Former home secretary Lord Brittan has flatly denied failing to deal with a dossier provided by ex-MP Geoffrey Dickens in 1983 properly, while a review carried out by a HMRC official last year found no evidence that relevant material was not passed to other authorities.

However, it also disclosed that the Dickens file appeared to have been destroyed - and Mr Sedwill has since revealed that 114 files deemed potentially relevant are missing.

"I am concerned frankly about the 114. I am concerned about all the material that we cannot find," Mr Sedwill said.

"Most of these files were probably destroyed, because the kind of topics that they covered would have been subject to the normal file destruction procedures that were in place at that time.

"They cannot be confirmed to be destroyed because there is not a proper log of what was destroyed and what wasn't."

Mr Sedwill went on: "I must admit I presumed that we would be able to locate it (the Dickens dossier)... I presumed we would be able to find that, to find the responses and just be able to present that material...

"So of course it is a matter of concern to me that we no longer have copies of that correspondence, the family regrettably no longer have copies of it, and therefore we are having to work from file references, files largely that refer to it and descriptions of what happened rather than the original source material."

Mr Sedwill said he decided to draft in an expert investigator to look into the Home Office's handling of paedophile allegations in February last year in response to questions from Labour MP Tom Watson.

He refused to name the official who led the probe.

He said he "shared" the executive summary and "broad conclusions" with Mrs May after the report was produced in June, but it was "not appropriate" for her or her advisers to see the full version.

Mr Sedwill said he did not recall telling Mrs May until several months later that the 114 files were missing.

"I shared with the Home Secretary the executive summary and broad conclusions. I told her what we were doing with the material. But... it would not be appropriate for her or indeed for anyone other than a small number of people not least sensitive personal information within the report.

"Indeed I did not see all of the accompanying material myself."

Mr Sedwill said people "should not assume that there is anything sinister" in the absence of the missing files.

"Most correspondence from this period was destroyed after two years. Of course, serious material of the kind we were referring to was handed on to the appropriate authorities, so it was not retained by the Home Office," he said.

The mandarin fielded a succession of questions about his department's filing system, and how the initial review had been able to deduce that 114 files were missing.

He insisted he did not know the detail of how the referencing worked, whether the probe had uncovered titles of missing documents, or whether checks had been carried out on whether adjacent documents had disappeared.
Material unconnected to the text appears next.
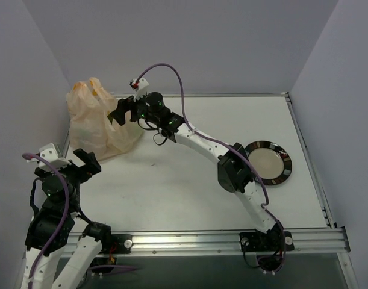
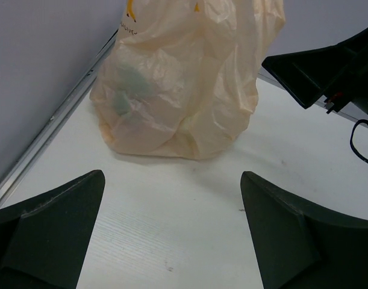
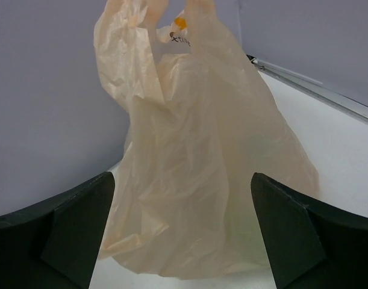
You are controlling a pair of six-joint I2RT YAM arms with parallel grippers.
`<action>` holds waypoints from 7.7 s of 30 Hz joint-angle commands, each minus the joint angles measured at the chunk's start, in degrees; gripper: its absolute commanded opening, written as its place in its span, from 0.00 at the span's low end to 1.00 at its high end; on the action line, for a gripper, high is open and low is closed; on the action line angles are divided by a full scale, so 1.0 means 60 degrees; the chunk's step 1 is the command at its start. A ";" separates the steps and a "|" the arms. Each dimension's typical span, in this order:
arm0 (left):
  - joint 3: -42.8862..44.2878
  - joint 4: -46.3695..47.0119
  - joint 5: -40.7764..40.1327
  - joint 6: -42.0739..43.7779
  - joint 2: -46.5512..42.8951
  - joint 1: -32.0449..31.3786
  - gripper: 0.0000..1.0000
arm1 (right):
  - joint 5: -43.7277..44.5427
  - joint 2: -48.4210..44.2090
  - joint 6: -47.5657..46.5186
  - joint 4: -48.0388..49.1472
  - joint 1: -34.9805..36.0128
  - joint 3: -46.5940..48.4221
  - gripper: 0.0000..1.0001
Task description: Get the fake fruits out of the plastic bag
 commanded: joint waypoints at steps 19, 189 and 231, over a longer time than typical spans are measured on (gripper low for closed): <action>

Mr Sedwill said the probe used a variety of search terms to trawl the total database of around three quarters of a million files.

"That identified a total number of files that were relevant or potentially relevant, 573 were still available to be inspected. In that search 114 were identified (as missing)," he said.

The department's filing system had been "devolved" at the time, and comprehensive records were not kept centrally.

Mr Vaz insisted the Home Office should provide the names of the 114 missing files by the end of the week.

"There is a feeling in the committee that the first review was not satisfactory, in this sense. It's not a question of good faith or your choice of investigator - though we don't know who that is - but there seems to be a number of items that still need to be chased up in respect of the first review," he said.

Asked whether political parties' whips offices should also provide information to the inquiry, Mr Sedwill said: "All bodies who may have information that may be relevant to criminal investigations or may be relevant to the Butler-Sloss inquiry should carry out the kind of exercise I carried out last year, with proper independent scrutiny, and provide that information."